Dollar falls as Yellen says economy still needs Fed’s stimulus

The dollar fell the most in three weeks as Federal Reserve chairman nominee Janet Yellen said the economy must improve before monetary stimulus can be trimmed.

The pound gained after the Bank of England improved its outlook for unemployment in its quarterly inflation report. The euro erased losses against the dollar amid bets the decline was excessive as traders bet that the European Central Bank won’t embrace quantitative easing anytime soon. Sweden’s krona slid as Finance Minister Anders Borg said a strong currency was a “risk” to the economy. U.S. stocks rose to a record.

“The equity market isn’t worried about tapering, why should the currency market be worried about it?” Yra Harris, the chief trader and analyst at Praxis Trading in Chicago, said in a telephone interview.

The Bloomberg U.S. Dollar Index, which monitors the greenback against 10 major counterparts, fell 0.4% to 1,018.48 as of 4:49 p.m. in New York, the biggest drop since Oct. 22. The gauge reached 1,025.01 yesterday, the highest since Sept. 13.

The euro rose 0.3% to $1.3482 after falling as much as 0.3%. The yen gained 0.4% to 99.24 per dollar after sliding to 99.80 yesterday, the weakest level since Sept. 13. Japan’s currency traded at 133.83 per euro.

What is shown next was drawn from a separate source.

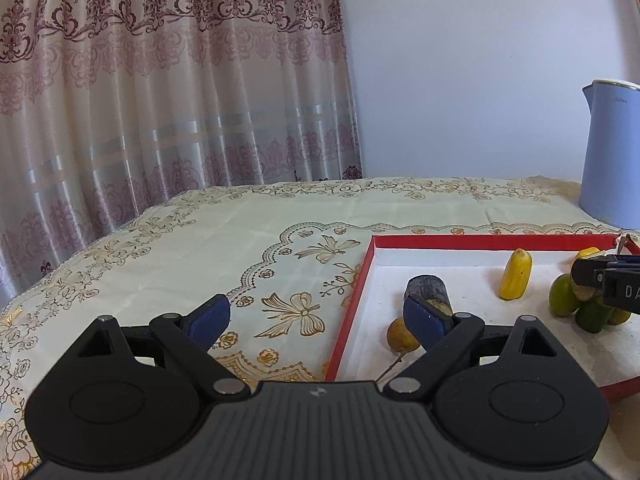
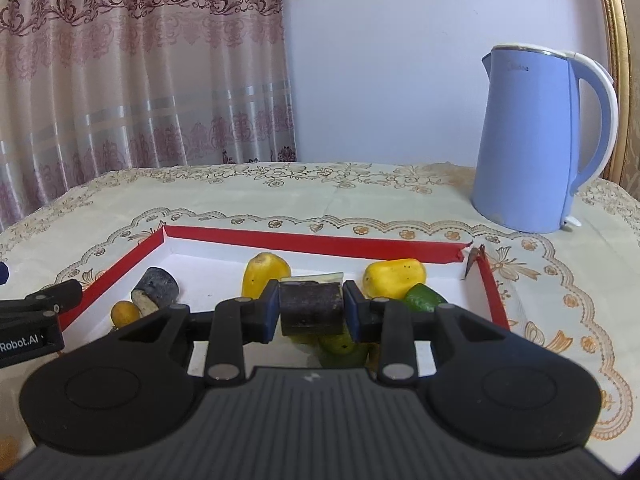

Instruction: Organize fruits

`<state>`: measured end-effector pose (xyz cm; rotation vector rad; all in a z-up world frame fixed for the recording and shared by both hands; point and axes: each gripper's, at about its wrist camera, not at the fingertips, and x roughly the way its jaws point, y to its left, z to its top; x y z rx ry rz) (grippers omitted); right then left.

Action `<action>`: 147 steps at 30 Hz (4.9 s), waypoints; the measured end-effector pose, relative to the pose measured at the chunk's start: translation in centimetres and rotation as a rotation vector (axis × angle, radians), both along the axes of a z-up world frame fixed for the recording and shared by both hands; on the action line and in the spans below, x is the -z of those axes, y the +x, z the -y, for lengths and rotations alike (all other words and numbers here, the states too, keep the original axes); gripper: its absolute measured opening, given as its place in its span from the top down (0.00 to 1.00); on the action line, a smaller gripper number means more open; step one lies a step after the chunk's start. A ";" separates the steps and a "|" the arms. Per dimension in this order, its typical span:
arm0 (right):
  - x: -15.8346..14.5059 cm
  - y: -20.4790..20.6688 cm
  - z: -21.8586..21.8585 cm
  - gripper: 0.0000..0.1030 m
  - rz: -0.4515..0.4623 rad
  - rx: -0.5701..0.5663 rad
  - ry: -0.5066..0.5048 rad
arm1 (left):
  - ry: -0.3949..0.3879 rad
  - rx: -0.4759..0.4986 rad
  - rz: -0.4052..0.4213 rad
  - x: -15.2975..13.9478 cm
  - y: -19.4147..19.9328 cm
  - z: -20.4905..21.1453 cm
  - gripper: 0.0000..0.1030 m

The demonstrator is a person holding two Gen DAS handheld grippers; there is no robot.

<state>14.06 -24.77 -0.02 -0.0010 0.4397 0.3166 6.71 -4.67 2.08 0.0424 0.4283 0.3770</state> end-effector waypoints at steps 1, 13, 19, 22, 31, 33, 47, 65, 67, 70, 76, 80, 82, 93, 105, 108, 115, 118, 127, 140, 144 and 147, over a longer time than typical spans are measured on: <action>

The Standard & Poor’s 500 Index of stocks gained 0.8% to 1,782, reclaiming its record on a closing basis for the first time since Oct. 29.

Yellen Appearance

Unemployment is “still too high, reflecting a labor market and economy performing far short of their potential” and that inflation is “expected” to remain below the Fed’s goal for 2% price increases, Yellen said in testimony prepared for her nomination hearing tomorrow before the Senate Banking Committee.

Yellen will be defending quantitative easing, a policy of buying bonds to drive down yields and lift asset prices, which has swelled the Fed’s balance sheet to almost $4 trillion while facing four Republicans who voted “no” on her 2010 successful bid to be vice chairman.

The U.S. Federal Reserve will pare its bond-buying program to $70 billion at its March 18-19 meeting from the current pace of $85 billion, according to the median of 32 economist estimates in a Bloomberg News survey on Nov. 8.